What needs to be done:
Each line below either holds the string "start" or doesn't. Count those that do and give only the number.

Data shown:

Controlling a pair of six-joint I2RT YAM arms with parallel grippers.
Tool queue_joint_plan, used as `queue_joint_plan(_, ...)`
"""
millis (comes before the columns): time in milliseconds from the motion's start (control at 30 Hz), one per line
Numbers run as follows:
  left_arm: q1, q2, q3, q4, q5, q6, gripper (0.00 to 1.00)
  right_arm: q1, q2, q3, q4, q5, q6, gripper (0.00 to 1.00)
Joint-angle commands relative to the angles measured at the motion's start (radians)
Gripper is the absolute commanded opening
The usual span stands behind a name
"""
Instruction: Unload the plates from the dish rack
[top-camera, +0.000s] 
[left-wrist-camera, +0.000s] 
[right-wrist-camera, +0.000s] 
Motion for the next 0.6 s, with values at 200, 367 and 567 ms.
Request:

Response area:
2